Machine learning is a large research field covering many important topics. It will be next to impossible to keep up with all of machine learning. Your first step should be to specialise, that is, determine which sub-fields (one or two is our suggestion) is of most interest to you. For example, perhaps your focus is on image segmentation, question answering, graph representation learning, or time-series forecasting. It could be two of these such as the intersection of computer vision and reinforcement learning and their application to self-driving cars; both of these topics are large but you should not be spending too much of your valuable time reading papers in text summarisation or conversational agents.
That said, once you are comfortably familiar with the core ideas and research works in your specialisation, then you should try reading more broadly.
Reading new papers should not be an activity undertaken at random times or whenever you have free time from other research activities. You should make it part of your weekly routine.
Schedule a block of time, weekly or fortnightly, dedicated to reading. How much time you will need depends on how much time you require to read a paper. We suggest you dedicate 2-4 hours weekly. Depending on how familiar you are with the subject, this amount of time will allow you to read 2-6 papers. Your focus should be on understanding what problem the papers solves, how it solves it, and how it relates to prior art. Not all papers are worth spending hours to read and understand. Put aside those papers you believe are more significant and come back to them for a more thorough reading. Lastly but most importantly, don't forget to take notes about each paper you read. You can always come back to your notes a few weeks or months later if you need to refresh your memory and not spend hours reading the same papers again.
Even if you execute Step 1 perfectly, the number of new (and old) papers you have to read can still be overwhelming. Furthermore, due to the ease and popularity of online publishing before peer review, e.g., posting on arXiv.org, the quality of papers can vary significantly. Your goal is to read the best works. So, how can you find the best papers to read?

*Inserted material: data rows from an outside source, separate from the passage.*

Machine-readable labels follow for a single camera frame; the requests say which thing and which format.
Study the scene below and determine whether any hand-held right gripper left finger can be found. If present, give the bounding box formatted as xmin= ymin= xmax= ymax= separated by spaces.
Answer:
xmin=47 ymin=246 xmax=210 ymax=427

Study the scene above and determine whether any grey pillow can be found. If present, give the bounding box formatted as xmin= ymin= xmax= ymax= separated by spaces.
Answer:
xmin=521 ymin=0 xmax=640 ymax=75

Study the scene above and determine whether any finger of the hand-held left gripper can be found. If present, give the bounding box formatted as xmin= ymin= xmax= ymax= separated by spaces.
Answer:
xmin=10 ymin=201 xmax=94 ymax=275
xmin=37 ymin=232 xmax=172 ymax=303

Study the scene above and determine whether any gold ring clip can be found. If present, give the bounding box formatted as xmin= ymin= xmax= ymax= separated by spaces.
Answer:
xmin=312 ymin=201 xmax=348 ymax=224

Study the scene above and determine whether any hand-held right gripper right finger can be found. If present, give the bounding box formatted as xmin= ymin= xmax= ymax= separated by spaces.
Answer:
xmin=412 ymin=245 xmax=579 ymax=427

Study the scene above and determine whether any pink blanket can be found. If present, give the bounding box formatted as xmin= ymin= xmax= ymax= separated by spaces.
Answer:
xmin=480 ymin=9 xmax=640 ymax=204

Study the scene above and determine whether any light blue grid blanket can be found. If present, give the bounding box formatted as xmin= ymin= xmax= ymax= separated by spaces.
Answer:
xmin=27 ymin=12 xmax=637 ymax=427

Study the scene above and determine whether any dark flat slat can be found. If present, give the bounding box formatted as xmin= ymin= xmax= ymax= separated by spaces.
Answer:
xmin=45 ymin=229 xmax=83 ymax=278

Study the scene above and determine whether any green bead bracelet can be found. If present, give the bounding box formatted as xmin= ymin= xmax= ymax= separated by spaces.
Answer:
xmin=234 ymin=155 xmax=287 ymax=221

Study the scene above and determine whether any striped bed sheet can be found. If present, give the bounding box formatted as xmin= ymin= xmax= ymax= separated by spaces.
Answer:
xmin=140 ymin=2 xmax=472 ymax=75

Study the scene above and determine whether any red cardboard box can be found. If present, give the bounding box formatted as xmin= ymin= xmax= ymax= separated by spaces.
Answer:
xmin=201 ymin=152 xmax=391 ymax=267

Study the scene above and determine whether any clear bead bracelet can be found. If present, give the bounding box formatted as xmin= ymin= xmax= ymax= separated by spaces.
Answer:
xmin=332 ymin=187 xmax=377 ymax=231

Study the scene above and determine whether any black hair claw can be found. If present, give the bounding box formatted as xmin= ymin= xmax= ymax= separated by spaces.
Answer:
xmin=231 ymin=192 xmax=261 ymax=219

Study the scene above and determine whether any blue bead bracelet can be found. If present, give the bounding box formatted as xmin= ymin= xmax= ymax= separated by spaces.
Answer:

We don't have the perfect answer to this question but our main strategy has always been to follow the leading labs and researchers and their publications. Once you have completed Step 1 try to identify the key papers in your ML specialisation. Usually, the key papers are the most cited ones; try to find some that were published in the last 5 years or so. Next, identify the authors and their current affiliations. All university labs have pages where they list their most recently published works. Many if not most researchers also have personal pages and social media accounts, e.g., Twitter, where they post their newest and most significant papers. Follow them online to discover the newest works. You can also use online tools such as arxivsanity.org to find highly cited and trending papers.
As a bonus, look for the papers receiving best paper awards at the major machine learning conferences.
Keeping up with the latest research doesn't have to be a solitary exercise. Every university research group organises weekly or fortnightly journal clubs, also known as reading groups, where group members come together to discuss the state of the art.
A major journal club benefit is that you can tap into the wisdom of crowds to discover the best research. More senior members can also guide you in finding the best works and understanding how published works fit together.
If your research group or work team doesn't have a journal club, then why not organise one yourself?